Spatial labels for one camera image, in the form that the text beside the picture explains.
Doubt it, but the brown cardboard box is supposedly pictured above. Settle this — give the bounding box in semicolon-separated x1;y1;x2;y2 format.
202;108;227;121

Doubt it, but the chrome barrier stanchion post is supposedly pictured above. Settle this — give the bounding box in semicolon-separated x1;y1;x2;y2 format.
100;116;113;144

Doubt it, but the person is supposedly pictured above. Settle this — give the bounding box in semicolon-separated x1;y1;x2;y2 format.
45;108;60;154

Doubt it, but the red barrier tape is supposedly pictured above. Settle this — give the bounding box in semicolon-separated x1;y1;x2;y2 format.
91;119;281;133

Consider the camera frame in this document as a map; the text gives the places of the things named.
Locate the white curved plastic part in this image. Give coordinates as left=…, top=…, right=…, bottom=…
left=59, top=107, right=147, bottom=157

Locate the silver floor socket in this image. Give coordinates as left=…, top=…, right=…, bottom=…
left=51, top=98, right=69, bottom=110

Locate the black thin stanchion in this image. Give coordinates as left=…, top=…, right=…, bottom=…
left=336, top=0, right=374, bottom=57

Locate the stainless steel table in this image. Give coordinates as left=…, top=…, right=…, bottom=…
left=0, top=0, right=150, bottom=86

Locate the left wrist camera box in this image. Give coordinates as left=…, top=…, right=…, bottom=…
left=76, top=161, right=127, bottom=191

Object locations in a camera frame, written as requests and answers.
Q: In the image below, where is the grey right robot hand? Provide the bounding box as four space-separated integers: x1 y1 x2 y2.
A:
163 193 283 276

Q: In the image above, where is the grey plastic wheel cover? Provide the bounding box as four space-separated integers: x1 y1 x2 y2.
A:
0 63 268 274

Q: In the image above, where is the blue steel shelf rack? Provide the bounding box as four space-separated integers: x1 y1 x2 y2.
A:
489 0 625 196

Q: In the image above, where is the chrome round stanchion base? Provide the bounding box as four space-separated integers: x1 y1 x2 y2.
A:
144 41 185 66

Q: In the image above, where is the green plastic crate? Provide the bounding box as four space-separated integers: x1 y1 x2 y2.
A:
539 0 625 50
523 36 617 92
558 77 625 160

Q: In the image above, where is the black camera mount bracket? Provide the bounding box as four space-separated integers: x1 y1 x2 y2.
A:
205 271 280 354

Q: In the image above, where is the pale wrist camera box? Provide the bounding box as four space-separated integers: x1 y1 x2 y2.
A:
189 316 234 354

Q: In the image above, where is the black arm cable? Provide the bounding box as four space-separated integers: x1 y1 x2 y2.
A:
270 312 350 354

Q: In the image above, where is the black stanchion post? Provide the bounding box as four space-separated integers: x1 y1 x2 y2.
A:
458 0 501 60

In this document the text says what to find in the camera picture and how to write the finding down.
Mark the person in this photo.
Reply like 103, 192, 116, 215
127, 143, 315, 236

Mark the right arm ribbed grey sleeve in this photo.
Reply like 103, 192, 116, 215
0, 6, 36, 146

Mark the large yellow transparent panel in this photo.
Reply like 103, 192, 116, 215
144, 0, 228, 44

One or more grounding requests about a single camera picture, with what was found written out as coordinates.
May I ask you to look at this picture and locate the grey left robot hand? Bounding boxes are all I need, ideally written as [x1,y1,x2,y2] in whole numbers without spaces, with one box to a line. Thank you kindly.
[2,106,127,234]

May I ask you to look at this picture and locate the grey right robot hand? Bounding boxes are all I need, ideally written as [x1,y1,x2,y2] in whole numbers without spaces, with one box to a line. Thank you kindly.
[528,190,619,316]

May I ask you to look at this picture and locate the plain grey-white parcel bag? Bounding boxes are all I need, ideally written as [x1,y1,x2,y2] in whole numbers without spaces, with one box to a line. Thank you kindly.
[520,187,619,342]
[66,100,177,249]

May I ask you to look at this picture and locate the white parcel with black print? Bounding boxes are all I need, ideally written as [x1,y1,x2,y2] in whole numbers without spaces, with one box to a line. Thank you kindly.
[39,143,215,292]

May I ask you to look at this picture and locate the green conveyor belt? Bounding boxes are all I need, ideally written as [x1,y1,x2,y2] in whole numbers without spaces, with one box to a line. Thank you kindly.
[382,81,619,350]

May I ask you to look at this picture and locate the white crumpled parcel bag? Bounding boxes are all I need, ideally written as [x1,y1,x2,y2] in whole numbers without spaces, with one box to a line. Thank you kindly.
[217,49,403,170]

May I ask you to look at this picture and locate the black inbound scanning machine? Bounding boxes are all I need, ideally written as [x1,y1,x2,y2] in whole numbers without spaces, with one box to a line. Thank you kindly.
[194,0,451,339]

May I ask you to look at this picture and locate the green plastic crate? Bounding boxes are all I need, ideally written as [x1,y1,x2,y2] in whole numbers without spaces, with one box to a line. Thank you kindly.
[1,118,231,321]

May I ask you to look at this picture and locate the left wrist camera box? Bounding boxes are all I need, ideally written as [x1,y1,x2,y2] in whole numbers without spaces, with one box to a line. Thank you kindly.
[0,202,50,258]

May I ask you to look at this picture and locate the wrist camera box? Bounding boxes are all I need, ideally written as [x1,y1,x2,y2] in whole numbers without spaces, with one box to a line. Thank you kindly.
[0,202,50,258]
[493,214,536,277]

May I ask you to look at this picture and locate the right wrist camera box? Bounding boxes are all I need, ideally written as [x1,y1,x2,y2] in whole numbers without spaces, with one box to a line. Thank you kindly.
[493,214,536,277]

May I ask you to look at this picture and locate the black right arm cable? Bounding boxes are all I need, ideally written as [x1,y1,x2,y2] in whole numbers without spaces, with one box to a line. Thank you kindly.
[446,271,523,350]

--------------------------------------------------

# Activity
Write out each entry again, leaving every word as it is.

# Your response
Spatial labels for one camera image, in the form that the text beside the picture explains.
Doubt it, but the brown cardboard box is supposedly pictured above. Settle this — give the bounding box in semicolon-separated x1;y1;x2;y2 format.
202;108;227;121

Doubt it, but the chrome barrier stanchion post is supposedly pictured above. Settle this — give the bounding box in semicolon-separated x1;y1;x2;y2 format.
100;116;113;144

Doubt it, but the person is supposedly pictured above. Settle this — give the bounding box in semicolon-separated x1;y1;x2;y2 format.
45;108;60;154

Doubt it, but the red barrier tape is supposedly pictured above. Settle this — give the bounding box in semicolon-separated x1;y1;x2;y2 format.
91;119;281;133

Consider the camera frame in this document as a map; the text gives the places of the things named.
Locate the white curved plastic part in this image. Give coordinates as left=…, top=…, right=…, bottom=…
left=59, top=107, right=147, bottom=157

Locate the silver floor socket in this image. Give coordinates as left=…, top=…, right=…, bottom=…
left=51, top=98, right=69, bottom=110

Locate the black thin stanchion in this image. Give coordinates as left=…, top=…, right=…, bottom=…
left=336, top=0, right=374, bottom=57

Locate the stainless steel table in this image. Give coordinates as left=…, top=…, right=…, bottom=…
left=0, top=0, right=150, bottom=86

Locate the left wrist camera box in this image. Give coordinates as left=…, top=…, right=…, bottom=…
left=76, top=161, right=127, bottom=191

Object locations in a camera frame, written as requests and answers.
Q: In the image below, where is the grey right robot hand? Provide the bounding box as four space-separated integers: x1 y1 x2 y2.
A:
163 193 283 276

Q: In the image above, where is the grey plastic wheel cover? Provide the bounding box as four space-separated integers: x1 y1 x2 y2.
A:
0 63 268 274

Q: In the image above, where is the blue steel shelf rack? Provide the bounding box as four space-separated integers: x1 y1 x2 y2.
A:
489 0 625 196

Q: In the image above, where is the chrome round stanchion base? Provide the bounding box as four space-separated integers: x1 y1 x2 y2.
A:
144 41 185 66

Q: In the image above, where is the green plastic crate? Provide the bounding box as four space-separated integers: x1 y1 x2 y2.
A:
539 0 625 50
523 36 617 92
558 77 625 160

Q: In the image above, where is the black camera mount bracket? Provide the bounding box as four space-separated integers: x1 y1 x2 y2.
A:
205 271 280 354

Q: In the image above, where is the pale wrist camera box? Provide the bounding box as four space-separated integers: x1 y1 x2 y2.
A:
189 316 234 354

Q: In the image above, where is the black arm cable? Provide the bounding box as four space-separated integers: x1 y1 x2 y2.
A:
270 312 350 354

Q: In the image above, where is the black stanchion post? Provide the bounding box as four space-separated integers: x1 y1 x2 y2.
A:
458 0 501 60

In this document the text says what to find in the camera picture and how to write the finding down.
Mark the person in this photo.
Reply like 103, 192, 116, 215
127, 143, 315, 236

Mark the right arm ribbed grey sleeve in this photo.
Reply like 103, 192, 116, 215
0, 6, 36, 146

Mark the large yellow transparent panel in this photo.
Reply like 103, 192, 116, 215
144, 0, 228, 44

One or more grounding requests about a single camera picture, with what was found written out as coordinates.
May I ask you to look at this picture and locate the grey left robot hand? Bounding boxes are all I need, ideally written as [x1,y1,x2,y2] in whole numbers without spaces, with one box to a line. Thank you kindly.
[2,106,127,234]

May I ask you to look at this picture and locate the grey right robot hand? Bounding boxes are all I need, ideally written as [x1,y1,x2,y2] in whole numbers without spaces, with one box to a line. Thank you kindly.
[528,190,619,316]

May I ask you to look at this picture and locate the plain grey-white parcel bag? Bounding boxes are all I need, ideally written as [x1,y1,x2,y2] in whole numbers without spaces, with one box to a line. Thank you kindly.
[520,187,619,342]
[66,100,177,249]

May I ask you to look at this picture and locate the white parcel with black print? Bounding boxes are all I need, ideally written as [x1,y1,x2,y2] in whole numbers without spaces, with one box to a line. Thank you kindly.
[39,143,215,292]

May I ask you to look at this picture and locate the green conveyor belt? Bounding boxes are all I need, ideally written as [x1,y1,x2,y2] in whole numbers without spaces, with one box to a line. Thank you kindly.
[382,81,619,350]

May I ask you to look at this picture and locate the white crumpled parcel bag? Bounding boxes are all I need, ideally written as [x1,y1,x2,y2] in whole numbers without spaces, with one box to a line. Thank you kindly.
[217,49,403,170]

May I ask you to look at this picture and locate the black inbound scanning machine? Bounding boxes are all I need, ideally written as [x1,y1,x2,y2] in whole numbers without spaces, with one box to a line. Thank you kindly.
[194,0,451,339]

May I ask you to look at this picture and locate the green plastic crate? Bounding boxes are all I need, ideally written as [x1,y1,x2,y2] in whole numbers without spaces, with one box to a line. Thank you kindly.
[1,118,231,321]

May I ask you to look at this picture and locate the left wrist camera box? Bounding boxes are all I need, ideally written as [x1,y1,x2,y2] in whole numbers without spaces, with one box to a line. Thank you kindly.
[0,202,50,258]

May I ask you to look at this picture and locate the wrist camera box? Bounding boxes are all I need, ideally written as [x1,y1,x2,y2] in whole numbers without spaces, with one box to a line. Thank you kindly.
[0,202,50,258]
[493,214,536,277]

May I ask you to look at this picture and locate the right wrist camera box? Bounding boxes are all I need, ideally written as [x1,y1,x2,y2] in whole numbers without spaces, with one box to a line. Thank you kindly.
[493,214,536,277]

May I ask you to look at this picture and locate the black right arm cable? Bounding boxes are all I need, ideally written as [x1,y1,x2,y2] in whole numbers without spaces, with one box to a line. Thank you kindly.
[446,271,523,350]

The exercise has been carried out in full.